Here’s an example showing how you might define and run different task lists for different scenarios:

sql_tasks_to_run_nightly = [
    ['price', 'append'],
    ['scada', 'append'],
    ['duid', 'ignore'],
    ['summary', 'overwrite'], # Overwrite summary nightly
    ['calendar', 'ignore'],
    ['mstdatetime', 'ignore'],
]

sql_tasks_to_intraday = [
    ['price_today', 'append'],
    ['scada_today', 'append'],
    ['duid', 'ignore'],
    ['summary', 'append'] # Append to summary intraday using the *same* SQL script
]



You can then use Python logic to decide which pipeline to run based on conditions, like the time of day:

start = time(4, 0)
end = time(5, 30)

if start <= now_brisbane <= end:
    run_sql_sequence(sql_tasks_to_run_nightly)
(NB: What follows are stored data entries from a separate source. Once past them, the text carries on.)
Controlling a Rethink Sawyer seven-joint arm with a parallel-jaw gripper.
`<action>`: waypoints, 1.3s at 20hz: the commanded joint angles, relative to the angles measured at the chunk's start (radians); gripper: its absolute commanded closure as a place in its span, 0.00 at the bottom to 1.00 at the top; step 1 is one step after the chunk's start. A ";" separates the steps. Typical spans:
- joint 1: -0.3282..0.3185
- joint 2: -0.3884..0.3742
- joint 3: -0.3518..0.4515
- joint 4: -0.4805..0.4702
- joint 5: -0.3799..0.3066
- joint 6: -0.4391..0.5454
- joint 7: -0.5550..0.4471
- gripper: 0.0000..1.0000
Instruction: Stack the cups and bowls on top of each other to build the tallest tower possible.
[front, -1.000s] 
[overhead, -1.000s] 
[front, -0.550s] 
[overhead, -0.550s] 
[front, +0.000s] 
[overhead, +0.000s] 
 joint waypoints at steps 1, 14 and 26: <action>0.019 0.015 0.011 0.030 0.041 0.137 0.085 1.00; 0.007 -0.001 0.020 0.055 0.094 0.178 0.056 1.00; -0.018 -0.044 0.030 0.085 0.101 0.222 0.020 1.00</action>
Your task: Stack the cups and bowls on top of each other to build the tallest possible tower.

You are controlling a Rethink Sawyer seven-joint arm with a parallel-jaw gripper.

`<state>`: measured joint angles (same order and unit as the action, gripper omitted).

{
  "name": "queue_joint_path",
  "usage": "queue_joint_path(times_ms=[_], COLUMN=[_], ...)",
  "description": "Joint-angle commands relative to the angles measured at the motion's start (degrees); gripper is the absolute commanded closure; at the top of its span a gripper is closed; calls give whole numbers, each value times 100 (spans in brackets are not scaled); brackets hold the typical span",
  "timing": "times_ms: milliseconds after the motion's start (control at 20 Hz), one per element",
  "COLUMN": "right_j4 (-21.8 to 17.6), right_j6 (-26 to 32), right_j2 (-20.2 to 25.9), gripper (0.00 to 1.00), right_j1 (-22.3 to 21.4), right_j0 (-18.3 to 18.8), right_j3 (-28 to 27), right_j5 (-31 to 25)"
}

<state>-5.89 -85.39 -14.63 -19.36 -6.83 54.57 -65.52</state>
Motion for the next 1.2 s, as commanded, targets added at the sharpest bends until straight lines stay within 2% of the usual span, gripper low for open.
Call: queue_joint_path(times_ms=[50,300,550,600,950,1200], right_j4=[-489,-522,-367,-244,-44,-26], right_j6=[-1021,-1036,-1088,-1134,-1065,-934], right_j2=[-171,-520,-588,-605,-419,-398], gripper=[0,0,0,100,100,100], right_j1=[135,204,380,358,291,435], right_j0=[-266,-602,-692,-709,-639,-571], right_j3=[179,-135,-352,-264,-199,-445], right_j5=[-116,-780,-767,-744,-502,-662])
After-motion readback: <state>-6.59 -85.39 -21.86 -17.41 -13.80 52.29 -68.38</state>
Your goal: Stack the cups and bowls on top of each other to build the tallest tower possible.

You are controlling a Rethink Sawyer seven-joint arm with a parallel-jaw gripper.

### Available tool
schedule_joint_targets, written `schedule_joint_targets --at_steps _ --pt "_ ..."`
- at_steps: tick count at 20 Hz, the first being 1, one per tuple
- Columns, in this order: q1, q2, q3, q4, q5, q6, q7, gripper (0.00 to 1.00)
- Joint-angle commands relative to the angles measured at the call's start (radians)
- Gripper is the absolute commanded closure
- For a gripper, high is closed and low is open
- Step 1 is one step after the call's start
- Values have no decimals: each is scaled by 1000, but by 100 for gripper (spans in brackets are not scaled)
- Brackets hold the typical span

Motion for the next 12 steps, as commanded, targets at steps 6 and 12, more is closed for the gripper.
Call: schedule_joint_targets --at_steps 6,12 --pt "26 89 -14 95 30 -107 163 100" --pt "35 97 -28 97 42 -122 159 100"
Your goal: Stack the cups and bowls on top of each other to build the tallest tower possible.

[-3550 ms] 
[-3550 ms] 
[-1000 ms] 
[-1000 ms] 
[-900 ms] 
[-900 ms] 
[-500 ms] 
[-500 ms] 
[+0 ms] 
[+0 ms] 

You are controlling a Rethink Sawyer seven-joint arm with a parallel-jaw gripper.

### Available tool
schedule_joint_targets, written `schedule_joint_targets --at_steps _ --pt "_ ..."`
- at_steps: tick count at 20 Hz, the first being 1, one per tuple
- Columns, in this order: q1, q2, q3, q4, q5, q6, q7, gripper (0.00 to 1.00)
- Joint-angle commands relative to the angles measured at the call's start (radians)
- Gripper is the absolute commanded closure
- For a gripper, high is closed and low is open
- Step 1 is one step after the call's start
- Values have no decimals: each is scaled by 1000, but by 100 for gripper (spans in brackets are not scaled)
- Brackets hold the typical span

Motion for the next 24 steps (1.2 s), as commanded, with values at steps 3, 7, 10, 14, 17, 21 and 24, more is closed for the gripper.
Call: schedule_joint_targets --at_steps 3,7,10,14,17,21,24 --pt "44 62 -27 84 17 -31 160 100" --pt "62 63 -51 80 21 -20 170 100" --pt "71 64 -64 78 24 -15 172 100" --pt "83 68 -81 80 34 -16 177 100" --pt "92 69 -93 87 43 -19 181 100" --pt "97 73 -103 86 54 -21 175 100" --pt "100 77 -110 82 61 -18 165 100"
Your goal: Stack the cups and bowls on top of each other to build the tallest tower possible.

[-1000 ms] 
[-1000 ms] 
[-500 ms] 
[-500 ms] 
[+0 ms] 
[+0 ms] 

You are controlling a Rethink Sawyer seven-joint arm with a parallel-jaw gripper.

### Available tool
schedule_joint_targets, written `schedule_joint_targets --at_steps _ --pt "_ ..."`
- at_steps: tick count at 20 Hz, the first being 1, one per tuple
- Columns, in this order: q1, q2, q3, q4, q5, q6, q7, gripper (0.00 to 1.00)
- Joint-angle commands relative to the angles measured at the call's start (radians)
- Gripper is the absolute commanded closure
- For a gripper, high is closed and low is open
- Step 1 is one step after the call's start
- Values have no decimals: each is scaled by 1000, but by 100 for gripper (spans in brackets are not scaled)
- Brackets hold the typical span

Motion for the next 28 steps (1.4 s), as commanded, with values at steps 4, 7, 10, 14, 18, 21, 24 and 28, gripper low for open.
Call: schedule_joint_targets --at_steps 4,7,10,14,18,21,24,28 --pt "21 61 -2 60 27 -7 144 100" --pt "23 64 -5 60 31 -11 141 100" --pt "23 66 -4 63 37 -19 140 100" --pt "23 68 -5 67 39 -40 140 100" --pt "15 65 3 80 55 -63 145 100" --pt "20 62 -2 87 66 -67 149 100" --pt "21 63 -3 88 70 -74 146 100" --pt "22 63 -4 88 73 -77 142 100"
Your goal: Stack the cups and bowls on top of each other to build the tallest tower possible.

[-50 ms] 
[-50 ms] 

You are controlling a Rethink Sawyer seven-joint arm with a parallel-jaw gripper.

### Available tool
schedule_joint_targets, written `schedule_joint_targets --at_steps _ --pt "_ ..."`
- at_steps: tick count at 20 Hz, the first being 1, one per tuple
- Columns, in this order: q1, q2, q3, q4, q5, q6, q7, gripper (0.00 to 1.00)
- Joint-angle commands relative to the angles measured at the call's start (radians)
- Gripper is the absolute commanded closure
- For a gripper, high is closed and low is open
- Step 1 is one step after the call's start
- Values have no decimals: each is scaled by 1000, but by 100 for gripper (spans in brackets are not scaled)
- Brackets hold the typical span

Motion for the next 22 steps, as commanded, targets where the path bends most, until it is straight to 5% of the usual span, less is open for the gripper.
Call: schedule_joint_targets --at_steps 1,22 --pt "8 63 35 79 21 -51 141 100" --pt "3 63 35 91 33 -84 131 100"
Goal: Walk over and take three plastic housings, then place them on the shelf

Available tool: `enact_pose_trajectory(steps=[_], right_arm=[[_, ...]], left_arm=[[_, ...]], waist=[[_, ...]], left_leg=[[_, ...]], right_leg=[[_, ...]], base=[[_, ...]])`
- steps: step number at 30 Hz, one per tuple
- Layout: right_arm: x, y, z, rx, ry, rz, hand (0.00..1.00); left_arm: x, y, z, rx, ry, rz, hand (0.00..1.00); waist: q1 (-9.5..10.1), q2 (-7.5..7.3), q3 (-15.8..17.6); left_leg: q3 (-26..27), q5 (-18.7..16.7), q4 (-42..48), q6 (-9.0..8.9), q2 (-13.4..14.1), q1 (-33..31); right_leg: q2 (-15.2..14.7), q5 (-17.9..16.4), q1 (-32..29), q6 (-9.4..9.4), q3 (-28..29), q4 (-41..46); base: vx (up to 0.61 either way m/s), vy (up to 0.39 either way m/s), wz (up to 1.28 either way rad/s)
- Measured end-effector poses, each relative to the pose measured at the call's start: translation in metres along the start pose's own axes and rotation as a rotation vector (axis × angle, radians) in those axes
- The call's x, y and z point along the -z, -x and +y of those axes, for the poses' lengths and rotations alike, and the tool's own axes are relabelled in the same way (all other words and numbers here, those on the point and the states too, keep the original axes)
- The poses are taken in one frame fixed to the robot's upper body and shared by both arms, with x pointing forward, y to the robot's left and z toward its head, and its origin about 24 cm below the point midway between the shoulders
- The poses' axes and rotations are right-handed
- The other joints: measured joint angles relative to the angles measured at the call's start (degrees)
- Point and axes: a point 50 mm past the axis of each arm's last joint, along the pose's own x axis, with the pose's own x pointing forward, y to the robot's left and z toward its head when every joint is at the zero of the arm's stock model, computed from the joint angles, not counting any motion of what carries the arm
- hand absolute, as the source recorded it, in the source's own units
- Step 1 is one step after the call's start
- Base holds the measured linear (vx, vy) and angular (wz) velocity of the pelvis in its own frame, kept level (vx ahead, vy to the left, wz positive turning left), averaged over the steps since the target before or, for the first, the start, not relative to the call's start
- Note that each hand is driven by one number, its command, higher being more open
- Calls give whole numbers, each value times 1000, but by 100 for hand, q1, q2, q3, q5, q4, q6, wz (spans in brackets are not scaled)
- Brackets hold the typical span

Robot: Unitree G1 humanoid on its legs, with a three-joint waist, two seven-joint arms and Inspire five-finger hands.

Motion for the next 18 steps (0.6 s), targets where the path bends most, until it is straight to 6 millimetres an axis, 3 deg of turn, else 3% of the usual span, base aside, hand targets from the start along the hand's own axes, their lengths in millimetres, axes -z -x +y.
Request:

Here’s an example of an error I encountered during a run, it will automatically stop the remaining tasks:

Attempting to run SQL for table: price_today with mode: append
Running in mode: append for table: price_today
Error writing to delta table price_today in mode append: Parser Error: read_csv cannot take NULL list as parameter
Error updating data or creating view in append mode for price_today: Parser Error: read_csv cannot take NULL list as parameter
Failed to run SQL for table: price_today. Stopping sequence.
One or more SQL tasks failed.

here is some screenshots from actual runs

as it is a delta table, I can use SQL endpoints to get some stats

For example the table scada has nearly 300 Million rows, the raw data is around 1 billion of gz.csv

It took nearly 50 minutes to process using 2 cpu and 16 GB of RAM, notice although arrow is supposed to be zero copy, writing parquet directly from Duckdb is substantially faster !!! but anyway, the fact it works at all is a miracle 🙂

in the summary table we remove empty rows and other business logic, which reduce the total size to 119 Million rows.

here is an example report using PowerBI direct lake mode, basically reading delta directly from storage

In this run, it did detect that the the night batch table has changed

Conclusion

To be clear, I am not suggesting that I did anything novel, it is a very naive orchestrator, but the point is I could not have done it before, somehow the combination of open table table format, robust query engines and an easy to use platform to run it make it possible and for that’s progress !!!

I am very bad at remembering python libraries syntax but with those coding assistants, I can just focus on the business logic and let the machine do the coding. I think that’s good news for business users.